_Your goal:_ Only lines with the string "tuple" are wanted. Pull them out of the data.

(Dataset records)
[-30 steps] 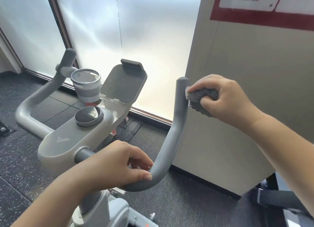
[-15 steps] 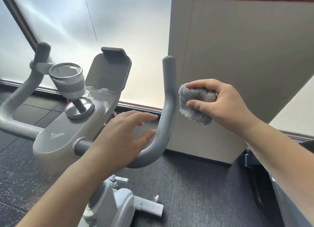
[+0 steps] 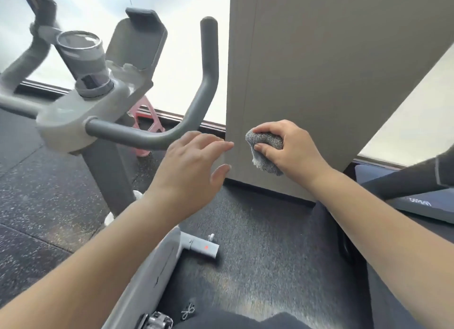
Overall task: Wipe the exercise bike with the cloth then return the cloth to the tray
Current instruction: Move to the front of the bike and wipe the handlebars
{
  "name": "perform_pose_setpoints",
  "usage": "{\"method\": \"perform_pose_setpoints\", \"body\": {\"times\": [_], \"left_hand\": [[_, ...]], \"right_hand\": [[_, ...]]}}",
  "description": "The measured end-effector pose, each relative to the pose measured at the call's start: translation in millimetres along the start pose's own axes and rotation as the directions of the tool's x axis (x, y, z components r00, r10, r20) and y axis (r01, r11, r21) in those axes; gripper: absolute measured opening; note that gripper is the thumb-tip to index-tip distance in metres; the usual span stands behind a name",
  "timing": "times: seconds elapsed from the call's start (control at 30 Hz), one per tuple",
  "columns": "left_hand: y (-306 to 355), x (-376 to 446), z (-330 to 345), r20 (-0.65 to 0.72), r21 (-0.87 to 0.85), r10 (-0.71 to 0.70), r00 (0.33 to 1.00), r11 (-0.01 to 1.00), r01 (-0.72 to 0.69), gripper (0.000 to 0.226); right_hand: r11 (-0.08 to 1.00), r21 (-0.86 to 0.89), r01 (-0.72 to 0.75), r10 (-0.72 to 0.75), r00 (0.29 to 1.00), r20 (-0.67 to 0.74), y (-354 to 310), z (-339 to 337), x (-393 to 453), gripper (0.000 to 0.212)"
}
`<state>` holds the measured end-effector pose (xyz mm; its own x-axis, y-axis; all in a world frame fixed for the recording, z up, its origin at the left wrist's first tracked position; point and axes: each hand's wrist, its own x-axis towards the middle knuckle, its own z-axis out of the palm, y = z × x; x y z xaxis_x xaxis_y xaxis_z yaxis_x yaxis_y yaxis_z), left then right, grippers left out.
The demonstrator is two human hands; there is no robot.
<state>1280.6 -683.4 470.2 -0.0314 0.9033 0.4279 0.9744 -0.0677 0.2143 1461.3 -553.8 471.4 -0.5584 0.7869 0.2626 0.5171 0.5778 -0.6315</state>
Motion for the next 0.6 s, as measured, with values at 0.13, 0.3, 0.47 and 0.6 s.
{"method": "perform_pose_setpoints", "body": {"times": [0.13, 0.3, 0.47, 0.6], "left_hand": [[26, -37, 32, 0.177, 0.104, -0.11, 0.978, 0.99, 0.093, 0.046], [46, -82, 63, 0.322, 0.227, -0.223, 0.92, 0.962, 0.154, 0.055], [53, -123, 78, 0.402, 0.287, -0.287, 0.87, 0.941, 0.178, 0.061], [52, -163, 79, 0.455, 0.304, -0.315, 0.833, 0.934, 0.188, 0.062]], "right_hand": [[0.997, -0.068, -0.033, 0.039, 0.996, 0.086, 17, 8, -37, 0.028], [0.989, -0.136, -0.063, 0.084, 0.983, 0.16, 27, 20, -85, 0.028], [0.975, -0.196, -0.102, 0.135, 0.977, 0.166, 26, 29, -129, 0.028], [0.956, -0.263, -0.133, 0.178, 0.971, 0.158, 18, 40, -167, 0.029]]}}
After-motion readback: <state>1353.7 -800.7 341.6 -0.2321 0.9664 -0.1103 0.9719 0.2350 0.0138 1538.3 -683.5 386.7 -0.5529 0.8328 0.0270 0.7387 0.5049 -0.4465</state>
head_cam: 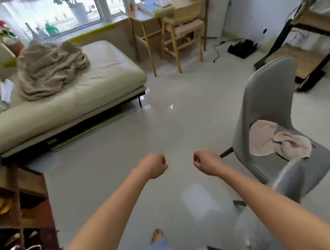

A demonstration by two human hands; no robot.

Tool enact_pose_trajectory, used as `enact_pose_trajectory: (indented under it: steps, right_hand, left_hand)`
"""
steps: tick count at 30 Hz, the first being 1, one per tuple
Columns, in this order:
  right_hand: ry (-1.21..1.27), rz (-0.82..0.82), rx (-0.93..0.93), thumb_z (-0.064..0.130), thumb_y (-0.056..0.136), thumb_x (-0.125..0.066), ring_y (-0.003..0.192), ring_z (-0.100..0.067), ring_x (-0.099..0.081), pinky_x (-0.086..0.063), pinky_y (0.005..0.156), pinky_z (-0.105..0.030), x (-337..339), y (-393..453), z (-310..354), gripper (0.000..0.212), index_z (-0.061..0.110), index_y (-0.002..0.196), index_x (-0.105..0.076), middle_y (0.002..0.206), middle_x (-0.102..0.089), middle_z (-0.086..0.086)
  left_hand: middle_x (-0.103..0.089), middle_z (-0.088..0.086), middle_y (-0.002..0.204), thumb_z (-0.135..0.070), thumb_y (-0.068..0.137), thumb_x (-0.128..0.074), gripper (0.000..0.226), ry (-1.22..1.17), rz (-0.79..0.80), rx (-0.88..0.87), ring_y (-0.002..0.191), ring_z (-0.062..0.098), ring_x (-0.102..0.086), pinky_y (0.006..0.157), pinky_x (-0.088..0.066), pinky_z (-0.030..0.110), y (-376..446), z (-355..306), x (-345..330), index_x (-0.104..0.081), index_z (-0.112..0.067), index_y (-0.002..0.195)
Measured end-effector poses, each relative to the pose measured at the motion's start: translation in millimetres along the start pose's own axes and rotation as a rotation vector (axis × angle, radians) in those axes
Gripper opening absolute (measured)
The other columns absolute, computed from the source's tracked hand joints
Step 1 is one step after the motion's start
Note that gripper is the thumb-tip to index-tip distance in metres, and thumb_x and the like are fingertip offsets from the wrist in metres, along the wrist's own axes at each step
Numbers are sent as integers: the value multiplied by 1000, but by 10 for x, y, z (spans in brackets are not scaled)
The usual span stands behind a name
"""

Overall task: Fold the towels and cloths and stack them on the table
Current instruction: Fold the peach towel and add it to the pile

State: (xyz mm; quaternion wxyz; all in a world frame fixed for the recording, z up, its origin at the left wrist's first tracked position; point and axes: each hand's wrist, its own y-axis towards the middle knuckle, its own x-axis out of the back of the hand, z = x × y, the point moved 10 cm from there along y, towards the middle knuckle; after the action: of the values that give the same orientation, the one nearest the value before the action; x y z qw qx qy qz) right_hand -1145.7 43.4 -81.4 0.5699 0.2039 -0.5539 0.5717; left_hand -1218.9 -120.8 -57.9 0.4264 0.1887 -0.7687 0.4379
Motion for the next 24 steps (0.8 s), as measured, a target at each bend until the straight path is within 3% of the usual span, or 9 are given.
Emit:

_Your solution:_
  "timing": "times: seconds elapsed from the call's start (control at 30 Hz), one per tuple",
steps: tick count at 30 Hz, the first being 1, one per tuple

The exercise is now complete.